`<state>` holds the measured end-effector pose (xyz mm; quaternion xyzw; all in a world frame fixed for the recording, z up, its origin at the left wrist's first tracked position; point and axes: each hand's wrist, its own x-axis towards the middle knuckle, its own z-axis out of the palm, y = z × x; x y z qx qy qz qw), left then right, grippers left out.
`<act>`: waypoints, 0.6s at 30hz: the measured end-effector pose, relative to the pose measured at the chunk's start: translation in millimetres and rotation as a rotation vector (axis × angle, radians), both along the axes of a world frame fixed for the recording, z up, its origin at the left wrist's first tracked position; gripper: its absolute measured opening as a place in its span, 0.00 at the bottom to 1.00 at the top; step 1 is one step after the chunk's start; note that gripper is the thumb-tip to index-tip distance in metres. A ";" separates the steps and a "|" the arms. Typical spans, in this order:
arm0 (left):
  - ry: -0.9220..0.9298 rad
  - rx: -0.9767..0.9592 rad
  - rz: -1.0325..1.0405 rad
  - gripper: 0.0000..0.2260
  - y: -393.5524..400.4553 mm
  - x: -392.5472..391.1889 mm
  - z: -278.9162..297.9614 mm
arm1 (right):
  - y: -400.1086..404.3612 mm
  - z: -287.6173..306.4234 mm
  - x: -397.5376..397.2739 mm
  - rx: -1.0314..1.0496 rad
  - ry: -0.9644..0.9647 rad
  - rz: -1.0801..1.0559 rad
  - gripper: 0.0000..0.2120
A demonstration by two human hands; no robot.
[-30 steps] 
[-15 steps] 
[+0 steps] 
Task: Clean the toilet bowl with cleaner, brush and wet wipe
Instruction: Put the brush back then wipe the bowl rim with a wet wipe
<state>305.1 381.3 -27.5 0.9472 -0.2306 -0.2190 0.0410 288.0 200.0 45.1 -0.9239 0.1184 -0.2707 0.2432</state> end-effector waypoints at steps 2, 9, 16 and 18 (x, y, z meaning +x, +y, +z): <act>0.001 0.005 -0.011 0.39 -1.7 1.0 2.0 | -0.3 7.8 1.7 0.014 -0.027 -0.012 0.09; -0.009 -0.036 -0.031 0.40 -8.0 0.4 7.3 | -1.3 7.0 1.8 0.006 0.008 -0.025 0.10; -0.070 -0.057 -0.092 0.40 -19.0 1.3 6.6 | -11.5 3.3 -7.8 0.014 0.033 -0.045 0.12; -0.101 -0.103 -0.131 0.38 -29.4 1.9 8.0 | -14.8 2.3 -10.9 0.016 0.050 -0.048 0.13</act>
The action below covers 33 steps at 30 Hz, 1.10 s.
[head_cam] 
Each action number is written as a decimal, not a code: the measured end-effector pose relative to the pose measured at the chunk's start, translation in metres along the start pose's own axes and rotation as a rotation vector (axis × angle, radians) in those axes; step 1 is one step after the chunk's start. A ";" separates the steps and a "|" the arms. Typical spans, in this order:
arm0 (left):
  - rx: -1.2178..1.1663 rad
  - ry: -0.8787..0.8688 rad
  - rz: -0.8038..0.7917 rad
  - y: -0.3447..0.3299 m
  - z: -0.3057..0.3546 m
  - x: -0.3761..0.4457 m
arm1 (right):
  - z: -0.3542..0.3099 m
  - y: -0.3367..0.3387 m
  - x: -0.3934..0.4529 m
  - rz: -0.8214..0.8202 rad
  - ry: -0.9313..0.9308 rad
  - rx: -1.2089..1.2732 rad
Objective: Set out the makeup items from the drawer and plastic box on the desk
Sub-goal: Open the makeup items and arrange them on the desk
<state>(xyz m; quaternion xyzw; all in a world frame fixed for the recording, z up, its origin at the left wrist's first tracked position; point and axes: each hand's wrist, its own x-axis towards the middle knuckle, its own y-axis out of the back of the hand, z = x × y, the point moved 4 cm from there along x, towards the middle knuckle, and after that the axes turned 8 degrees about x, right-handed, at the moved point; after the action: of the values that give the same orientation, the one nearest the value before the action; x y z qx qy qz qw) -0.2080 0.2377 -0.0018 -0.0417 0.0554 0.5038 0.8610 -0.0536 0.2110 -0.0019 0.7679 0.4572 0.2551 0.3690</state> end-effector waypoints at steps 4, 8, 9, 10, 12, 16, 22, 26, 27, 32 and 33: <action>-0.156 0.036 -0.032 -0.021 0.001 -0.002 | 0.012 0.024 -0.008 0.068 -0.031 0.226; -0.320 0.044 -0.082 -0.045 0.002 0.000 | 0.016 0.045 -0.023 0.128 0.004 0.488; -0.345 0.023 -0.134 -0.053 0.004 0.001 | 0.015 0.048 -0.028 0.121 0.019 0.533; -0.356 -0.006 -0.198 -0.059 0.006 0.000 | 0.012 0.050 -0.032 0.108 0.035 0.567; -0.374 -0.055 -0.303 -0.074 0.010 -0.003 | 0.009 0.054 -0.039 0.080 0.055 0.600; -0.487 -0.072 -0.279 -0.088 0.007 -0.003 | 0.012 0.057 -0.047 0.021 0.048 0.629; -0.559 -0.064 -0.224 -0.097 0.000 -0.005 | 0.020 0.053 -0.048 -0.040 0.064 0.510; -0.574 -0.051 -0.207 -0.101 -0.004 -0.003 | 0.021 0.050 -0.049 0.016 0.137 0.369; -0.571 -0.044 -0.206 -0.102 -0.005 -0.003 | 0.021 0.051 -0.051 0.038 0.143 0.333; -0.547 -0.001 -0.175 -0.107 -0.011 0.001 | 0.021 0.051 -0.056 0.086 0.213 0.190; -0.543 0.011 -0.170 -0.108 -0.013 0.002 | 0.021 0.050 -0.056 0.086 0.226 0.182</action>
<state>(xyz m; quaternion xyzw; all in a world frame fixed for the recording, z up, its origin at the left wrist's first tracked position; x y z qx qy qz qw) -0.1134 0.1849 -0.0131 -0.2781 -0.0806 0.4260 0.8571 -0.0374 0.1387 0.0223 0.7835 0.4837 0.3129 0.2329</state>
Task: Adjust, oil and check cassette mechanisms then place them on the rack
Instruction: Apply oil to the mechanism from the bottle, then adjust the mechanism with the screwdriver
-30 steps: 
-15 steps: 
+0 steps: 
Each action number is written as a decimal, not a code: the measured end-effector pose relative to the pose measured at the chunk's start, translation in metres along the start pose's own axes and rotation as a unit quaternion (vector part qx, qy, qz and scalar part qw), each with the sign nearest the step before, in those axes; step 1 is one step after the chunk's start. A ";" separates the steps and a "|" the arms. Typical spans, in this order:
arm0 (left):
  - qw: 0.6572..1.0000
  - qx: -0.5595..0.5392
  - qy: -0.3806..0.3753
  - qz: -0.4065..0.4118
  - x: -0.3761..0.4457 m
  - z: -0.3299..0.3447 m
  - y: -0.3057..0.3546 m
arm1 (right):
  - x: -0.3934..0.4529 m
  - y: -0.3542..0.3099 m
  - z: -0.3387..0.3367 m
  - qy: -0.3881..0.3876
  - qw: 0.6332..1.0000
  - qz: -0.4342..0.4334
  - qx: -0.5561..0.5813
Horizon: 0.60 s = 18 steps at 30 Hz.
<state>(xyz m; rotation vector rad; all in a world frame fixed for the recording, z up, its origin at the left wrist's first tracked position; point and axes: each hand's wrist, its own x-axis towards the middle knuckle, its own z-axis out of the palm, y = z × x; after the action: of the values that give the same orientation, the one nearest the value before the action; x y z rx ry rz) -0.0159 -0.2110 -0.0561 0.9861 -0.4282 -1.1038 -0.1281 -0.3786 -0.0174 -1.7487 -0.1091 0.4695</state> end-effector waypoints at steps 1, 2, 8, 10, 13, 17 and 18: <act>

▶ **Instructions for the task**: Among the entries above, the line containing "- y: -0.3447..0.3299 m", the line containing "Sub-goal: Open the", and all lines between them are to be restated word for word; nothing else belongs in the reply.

▶ **Solution to this task**:
  - y: -0.3447..0.3299 m
  - z: -0.3057..0.3546 m
  - x: -0.3761..0.4457 m
arm1 (right):
  - z: -0.3542..0.3099 m
  - y: -0.3367..0.3387 m
  - x: -0.3934..0.4529 m
  - rz: -0.8214..0.8202 rad
  - ry: -0.9313..0.9308 rad
  - rx: -1.2089..1.2732 rad
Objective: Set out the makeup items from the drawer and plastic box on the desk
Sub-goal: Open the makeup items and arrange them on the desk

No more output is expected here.